Namensgebung, Nomenklatur oder auch „Benamsung“ genannt, ist täglicher Teil der Arbeit in der Softwarebranche. Die Wichtigkeit eines sinnvollen Namens, unter dem alle Beteiligten dasselbe verstehen, wird oft in Büchern über Patterns betont. Uncle Bob hat in seinem Buch „Clean Code“ sogar ein ganzes Kapitel über „Meaningful Names“ geschrieben. Und trotzdem fällt in Abstimmungen von Schnittstellen oft der Satz: „Über den Namen können wir uns noch später einigen“.
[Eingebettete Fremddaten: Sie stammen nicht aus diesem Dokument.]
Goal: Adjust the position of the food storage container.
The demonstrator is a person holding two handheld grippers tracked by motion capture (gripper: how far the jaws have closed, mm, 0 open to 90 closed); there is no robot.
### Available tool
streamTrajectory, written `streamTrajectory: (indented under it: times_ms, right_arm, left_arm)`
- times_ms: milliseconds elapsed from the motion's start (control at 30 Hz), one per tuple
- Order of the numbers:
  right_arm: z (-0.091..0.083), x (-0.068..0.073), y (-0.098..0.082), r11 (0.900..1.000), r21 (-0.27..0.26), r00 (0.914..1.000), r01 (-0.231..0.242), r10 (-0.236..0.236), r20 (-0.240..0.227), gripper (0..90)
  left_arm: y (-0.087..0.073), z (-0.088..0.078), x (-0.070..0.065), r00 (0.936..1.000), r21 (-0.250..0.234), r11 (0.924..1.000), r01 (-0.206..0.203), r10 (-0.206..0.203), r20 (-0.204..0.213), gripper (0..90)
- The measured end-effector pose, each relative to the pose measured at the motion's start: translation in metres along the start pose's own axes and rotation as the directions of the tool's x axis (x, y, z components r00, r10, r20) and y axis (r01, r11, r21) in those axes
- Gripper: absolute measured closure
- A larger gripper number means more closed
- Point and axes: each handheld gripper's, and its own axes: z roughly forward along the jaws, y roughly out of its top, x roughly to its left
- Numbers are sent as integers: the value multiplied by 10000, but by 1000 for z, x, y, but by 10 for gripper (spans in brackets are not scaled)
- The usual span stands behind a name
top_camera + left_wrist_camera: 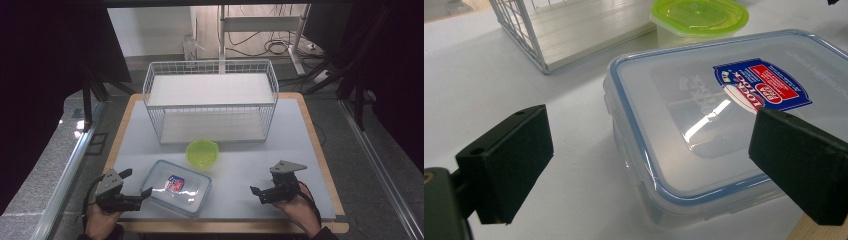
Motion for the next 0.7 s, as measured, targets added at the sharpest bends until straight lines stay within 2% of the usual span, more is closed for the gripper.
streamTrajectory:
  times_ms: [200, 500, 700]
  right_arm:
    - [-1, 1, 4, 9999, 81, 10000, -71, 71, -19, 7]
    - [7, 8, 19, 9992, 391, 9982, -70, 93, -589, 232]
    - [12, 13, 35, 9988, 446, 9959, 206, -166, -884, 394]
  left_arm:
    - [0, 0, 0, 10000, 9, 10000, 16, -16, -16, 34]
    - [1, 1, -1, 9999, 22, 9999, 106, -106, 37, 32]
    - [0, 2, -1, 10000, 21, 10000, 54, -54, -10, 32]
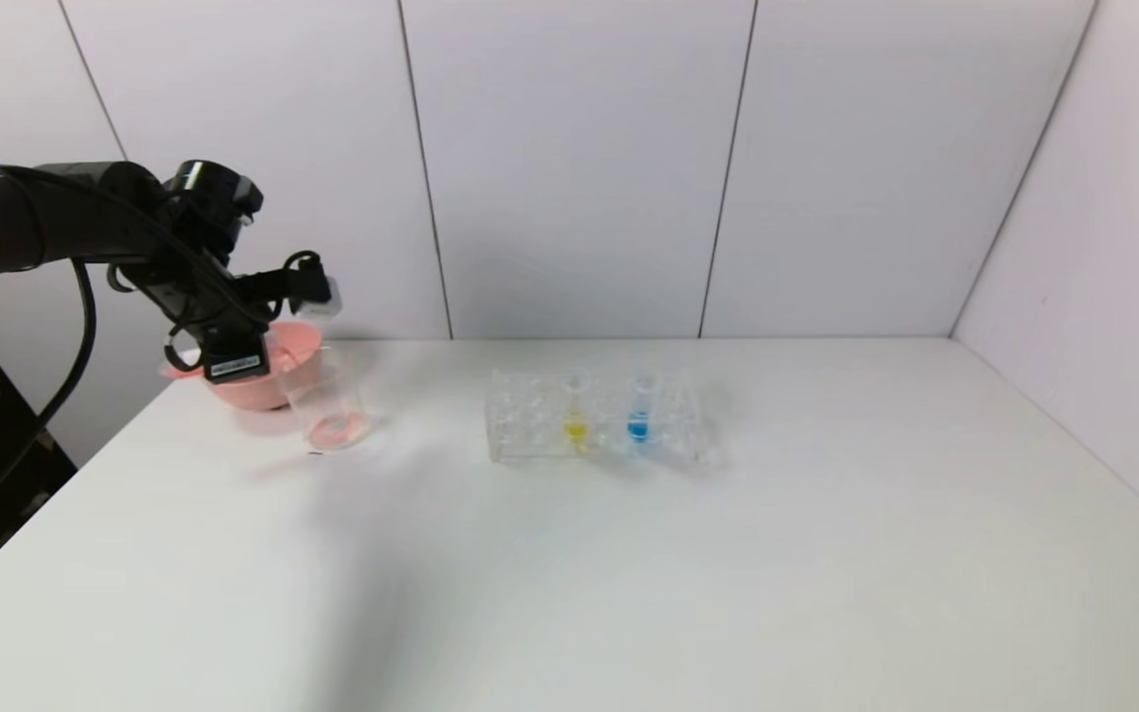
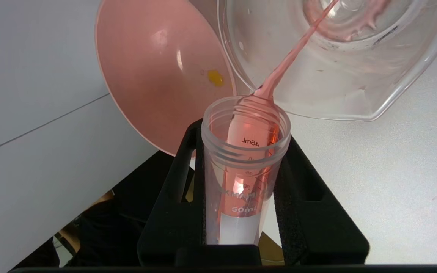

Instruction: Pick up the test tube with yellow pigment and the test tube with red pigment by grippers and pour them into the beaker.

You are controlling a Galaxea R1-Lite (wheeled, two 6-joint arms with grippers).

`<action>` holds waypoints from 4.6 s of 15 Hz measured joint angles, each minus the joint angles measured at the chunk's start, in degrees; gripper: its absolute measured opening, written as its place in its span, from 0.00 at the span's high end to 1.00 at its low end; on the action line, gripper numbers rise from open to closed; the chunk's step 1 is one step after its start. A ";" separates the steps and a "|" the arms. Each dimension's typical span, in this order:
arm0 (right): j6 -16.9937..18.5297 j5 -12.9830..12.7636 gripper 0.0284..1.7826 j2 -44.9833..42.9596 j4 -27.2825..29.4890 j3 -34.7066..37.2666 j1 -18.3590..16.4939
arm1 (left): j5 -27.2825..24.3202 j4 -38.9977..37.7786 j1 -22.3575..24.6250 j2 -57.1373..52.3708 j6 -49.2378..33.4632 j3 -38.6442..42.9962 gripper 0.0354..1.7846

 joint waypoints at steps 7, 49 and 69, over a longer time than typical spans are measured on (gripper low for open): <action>0.00 0.00 0.95 0.00 0.00 -0.02 0.00 | 0.17 0.41 -0.11 0.11 0.00 0.00 0.72; -0.02 0.00 0.95 0.00 0.00 -0.02 0.00 | 0.39 -14.58 -0.94 -5.71 -25.43 0.11 0.72; 0.00 0.02 0.95 0.00 0.00 -0.02 0.00 | -1.49 -61.79 8.14 -3.73 -70.02 20.87 0.72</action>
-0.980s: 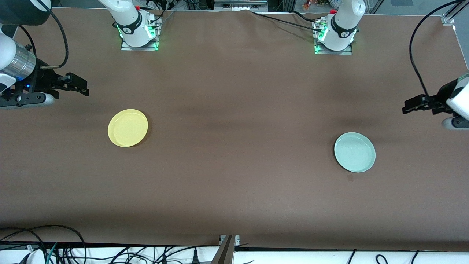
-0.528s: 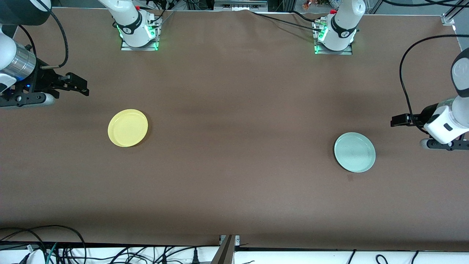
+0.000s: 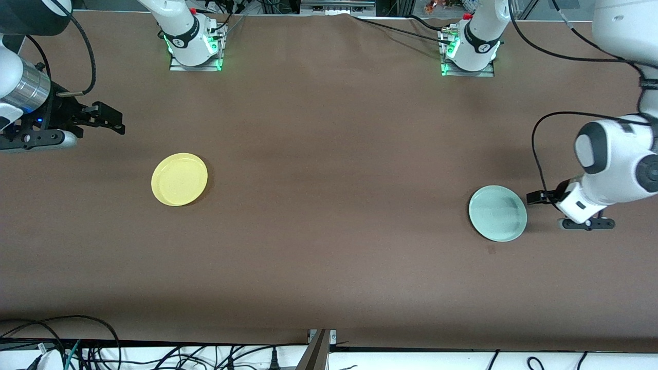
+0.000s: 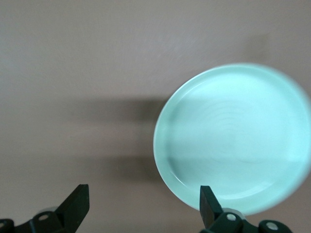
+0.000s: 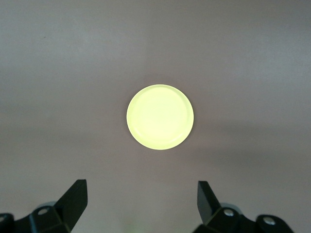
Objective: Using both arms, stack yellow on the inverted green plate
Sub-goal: 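Move the left gripper to the green plate rim and grasp it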
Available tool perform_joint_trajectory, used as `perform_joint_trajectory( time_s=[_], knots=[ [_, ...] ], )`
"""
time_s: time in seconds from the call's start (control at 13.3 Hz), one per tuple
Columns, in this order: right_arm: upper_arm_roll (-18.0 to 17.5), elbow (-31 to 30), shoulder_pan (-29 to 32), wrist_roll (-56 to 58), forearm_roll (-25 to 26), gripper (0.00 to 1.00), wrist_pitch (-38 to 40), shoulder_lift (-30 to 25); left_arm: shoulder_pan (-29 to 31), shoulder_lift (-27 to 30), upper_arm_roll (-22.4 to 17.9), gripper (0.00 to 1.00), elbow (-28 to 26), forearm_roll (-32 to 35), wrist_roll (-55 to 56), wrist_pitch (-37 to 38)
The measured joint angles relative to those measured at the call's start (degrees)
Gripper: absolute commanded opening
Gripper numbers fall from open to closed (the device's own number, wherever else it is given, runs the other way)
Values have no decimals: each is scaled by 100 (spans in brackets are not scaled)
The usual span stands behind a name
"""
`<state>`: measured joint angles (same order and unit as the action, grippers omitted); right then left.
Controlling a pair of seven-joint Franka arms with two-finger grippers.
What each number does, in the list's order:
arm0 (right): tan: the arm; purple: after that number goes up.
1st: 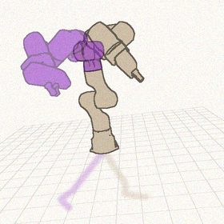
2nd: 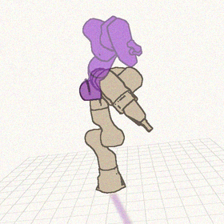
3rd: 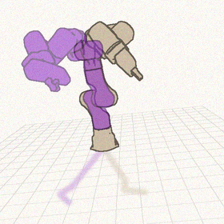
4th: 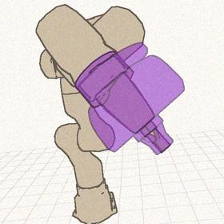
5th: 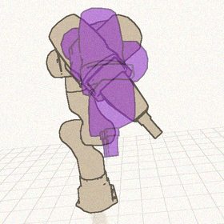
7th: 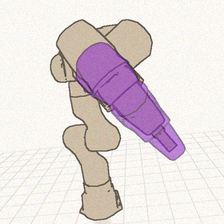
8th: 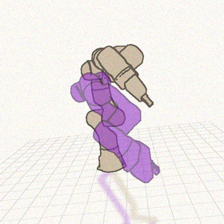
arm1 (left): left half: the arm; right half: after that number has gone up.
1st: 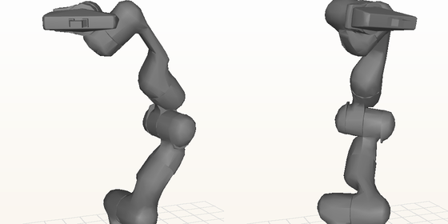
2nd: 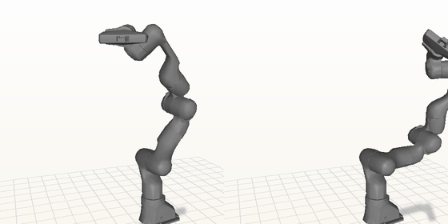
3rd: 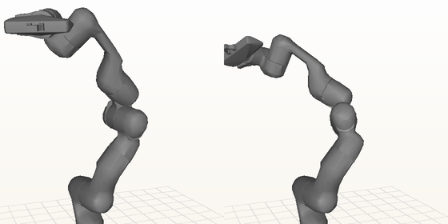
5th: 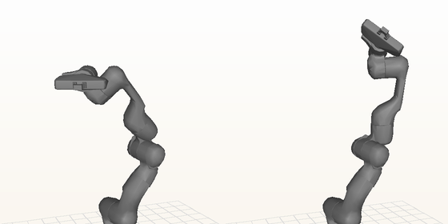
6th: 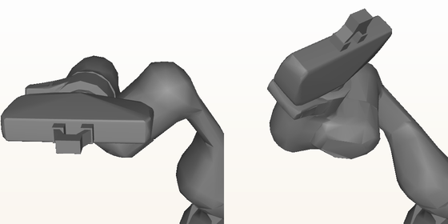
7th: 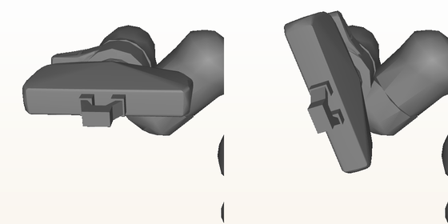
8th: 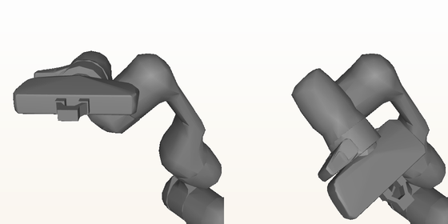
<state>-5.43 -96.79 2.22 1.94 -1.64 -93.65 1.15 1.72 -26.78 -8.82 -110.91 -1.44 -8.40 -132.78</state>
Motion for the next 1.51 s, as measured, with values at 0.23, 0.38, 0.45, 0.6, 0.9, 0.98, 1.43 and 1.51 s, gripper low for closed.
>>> perform_joint_trajectory(
  time_s=[0.23, 0.38, 0.45, 0.6, 0.9, 0.98, 1.43, 1.51],
  knots=[
    [0, 0, 0, 0, 0, 100, 1, 0, 86, -210, -1, 100, -575, 0, 9, -701],
    [0, 0, 0, 0, 0, 100, 1, 0, 96, -303, 1, 100, -587, 0, 26, -848],
    [0, 0, 0, 0, 0, 100, 1, 0, 95, -318, 8, 100, -586, 0, 46, -873],
    [0, 0, 0, 0, 0, 100, 1, 0, 73, -335, 24, 93, -571, 0, 92, -885],
    [0, 0, 0, 0, 0, 100, 1, 0, 39, -494, 49, 30, -402, 0, 156, -904],
    [0, 0, 0, 0, 0, 100, 1, 0, 39, -510, 50, 17, -384, 0, 155, -904],
    [0, 0, 0, 0, 0, 100, 2, 0, -54, -584, 66, 0, -63, 1, 140, -715],
    [0, 0, 0, 0, 0, 100, 3, 0, -67, -585, 66, 0, 44, 1, 130, -554]
  ],
)
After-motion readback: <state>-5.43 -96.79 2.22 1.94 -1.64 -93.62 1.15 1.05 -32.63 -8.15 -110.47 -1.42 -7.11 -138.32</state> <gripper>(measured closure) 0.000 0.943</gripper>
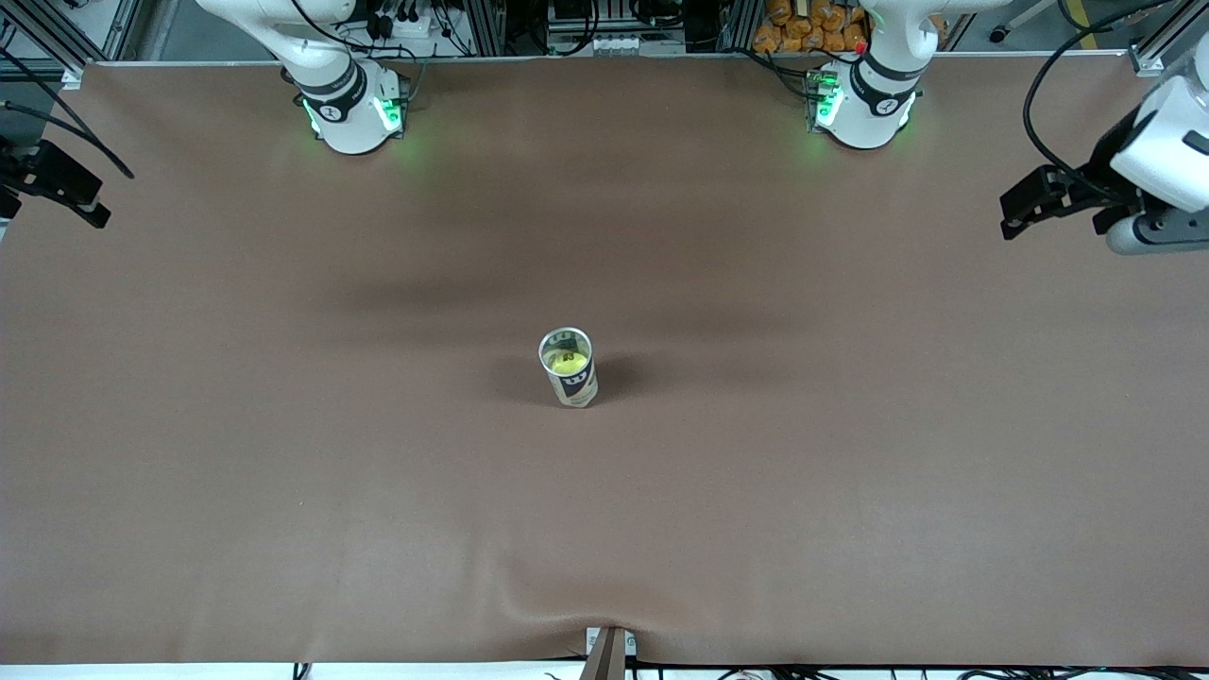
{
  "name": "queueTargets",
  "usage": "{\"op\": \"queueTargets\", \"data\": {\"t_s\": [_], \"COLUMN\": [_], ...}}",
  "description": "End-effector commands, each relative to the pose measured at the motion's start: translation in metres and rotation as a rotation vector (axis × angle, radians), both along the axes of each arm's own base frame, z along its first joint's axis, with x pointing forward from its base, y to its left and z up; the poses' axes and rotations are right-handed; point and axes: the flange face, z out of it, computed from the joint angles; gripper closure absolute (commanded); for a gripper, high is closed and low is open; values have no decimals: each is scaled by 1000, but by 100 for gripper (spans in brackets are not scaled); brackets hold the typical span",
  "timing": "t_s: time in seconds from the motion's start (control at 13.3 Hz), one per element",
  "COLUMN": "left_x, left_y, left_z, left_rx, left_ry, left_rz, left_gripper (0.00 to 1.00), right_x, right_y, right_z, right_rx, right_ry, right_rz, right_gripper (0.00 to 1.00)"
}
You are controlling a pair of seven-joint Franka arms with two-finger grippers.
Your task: Insert tennis ball vertically with right arm
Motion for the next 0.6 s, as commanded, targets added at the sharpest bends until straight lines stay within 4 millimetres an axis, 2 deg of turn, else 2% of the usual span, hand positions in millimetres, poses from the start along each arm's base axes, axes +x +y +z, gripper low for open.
{"op": "queueTargets", "data": {"t_s": [0.0, 0.23, 0.53], "left_x": [-30, -33, -35], "left_y": [9, 28, 39], "left_z": [0, 4, 18], "left_rx": [-38, -76, -75], "left_ry": [-10, 18, 15], "left_rz": [15, -1, -4], "left_gripper": [0, 0, 0], "right_x": [0, 0, -1], "right_y": [1, 2, -1], "right_z": [0, 0, -1], "right_rx": [16, 16, 18], "right_ry": [-7, -7, -6], "right_rz": [-7, -4, -8], "right_gripper": [0, 0, 0]}}
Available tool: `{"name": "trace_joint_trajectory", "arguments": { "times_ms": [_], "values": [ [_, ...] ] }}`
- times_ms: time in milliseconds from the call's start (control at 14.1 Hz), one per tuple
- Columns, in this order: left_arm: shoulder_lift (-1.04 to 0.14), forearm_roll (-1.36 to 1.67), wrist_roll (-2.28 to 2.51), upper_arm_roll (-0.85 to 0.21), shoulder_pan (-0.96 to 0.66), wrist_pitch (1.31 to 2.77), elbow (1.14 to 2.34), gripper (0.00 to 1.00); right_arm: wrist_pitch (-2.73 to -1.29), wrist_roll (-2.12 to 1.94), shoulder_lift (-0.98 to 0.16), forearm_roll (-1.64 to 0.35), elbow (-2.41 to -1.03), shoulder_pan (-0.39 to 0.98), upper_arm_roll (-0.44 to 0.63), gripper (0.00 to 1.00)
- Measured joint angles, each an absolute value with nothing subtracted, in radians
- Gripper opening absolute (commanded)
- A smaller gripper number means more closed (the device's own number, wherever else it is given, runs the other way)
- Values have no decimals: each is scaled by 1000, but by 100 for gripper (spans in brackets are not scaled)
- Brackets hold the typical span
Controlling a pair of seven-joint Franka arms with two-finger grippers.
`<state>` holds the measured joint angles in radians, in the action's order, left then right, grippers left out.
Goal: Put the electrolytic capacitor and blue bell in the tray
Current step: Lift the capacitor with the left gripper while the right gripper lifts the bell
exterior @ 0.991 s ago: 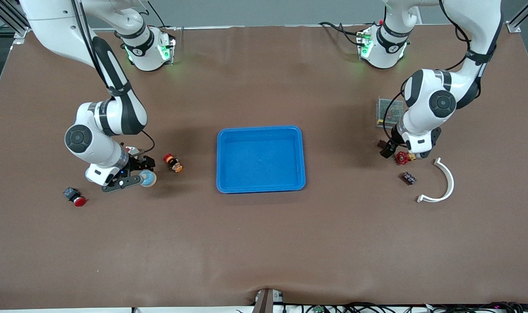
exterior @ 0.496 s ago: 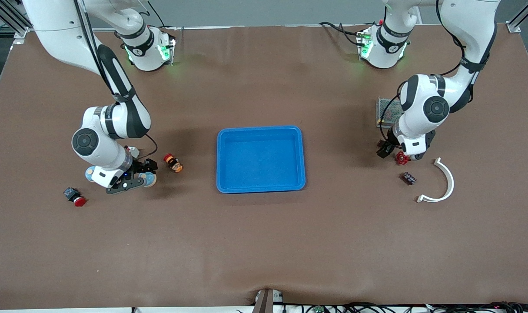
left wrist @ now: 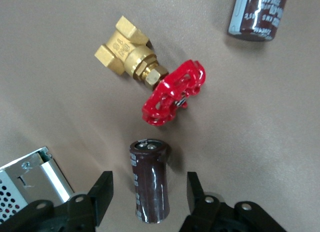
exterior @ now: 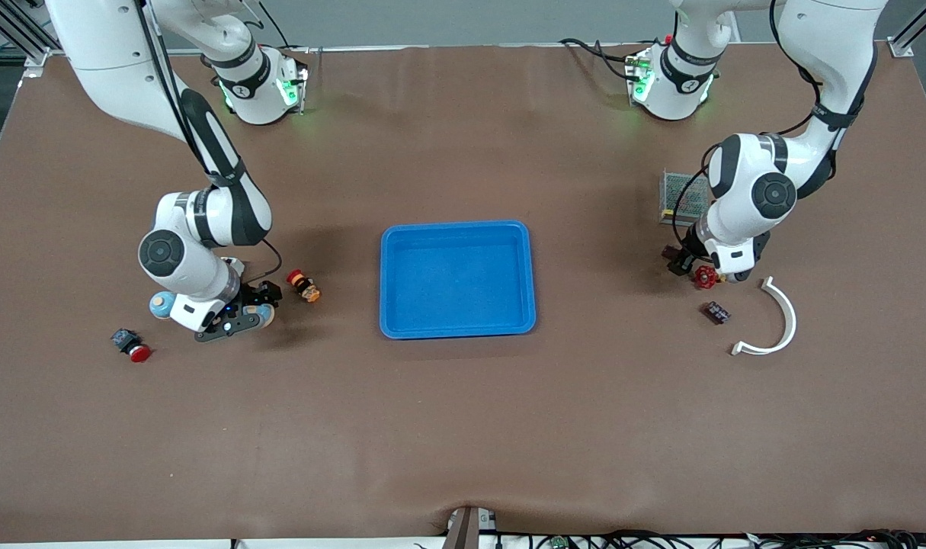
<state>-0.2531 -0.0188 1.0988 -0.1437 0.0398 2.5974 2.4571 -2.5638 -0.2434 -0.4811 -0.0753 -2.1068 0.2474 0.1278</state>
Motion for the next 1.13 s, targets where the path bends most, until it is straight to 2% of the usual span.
{"name": "trace_joint_trajectory", "arguments": {
  "times_ms": [142, 212, 496, 920, 1133],
  "values": [
    [-258, -19, 1099, -145, 40, 2599, 2457, 37, -2571, -243, -490, -75, -2107, 248, 128, 100],
    [-260, -19, 1099, -145, 39, 2600, 2457, 28, -2577, -244, -494, -75, -2107, 248, 128, 100],
    [-267, -20, 1098, -146, 39, 2602, 2456, 0, -2589, -244, -507, -75, -2106, 248, 128, 100],
    [-268, -20, 1098, -150, 38, 2606, 2440, 0, -2590, -244, -507, -75, -2106, 248, 128, 100],
    [-266, -20, 1115, -175, 37, 2582, 2391, 0, -2590, -244, -507, -75, -2106, 248, 128, 78]
  ]
}}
Ein Beispiel, warum genaues Nachdenken über Namen wichtig ist:
Für eine Konsumentenbefragung wird ein Fragebogen modelliert, der mehrere Fragen mit Multiple-Choice Antworten enthält.

Homonym im Modell

Homonym im Modell

Soll neben dem Fragebogen auch das Befragungsergebnis des Konsumenten gespeichert werden, so besteht der ausgefüllte Fragebogen aus den gegebenen Antworten. Die hier zu modellierende Antwortklasse ist allerdings etwas anderes als die in dem Beispieldiagramm:
Ein Fragebogen enthält Fragen, die mehrere Antwortmöglichkeiten haben. Ein ausgefüllter Fragebogen besteht aus gegebenen Antworten.

Wörter, die mehrere Bedeutungen haben („Antwort“ im Beispiel), heißen Homonyme. Beim Modellieren ist peinlichst genau darauf zu achten, dass die einzelnen Bedeutungen durch sinnvolle Namensgebung deutlich gemacht werden.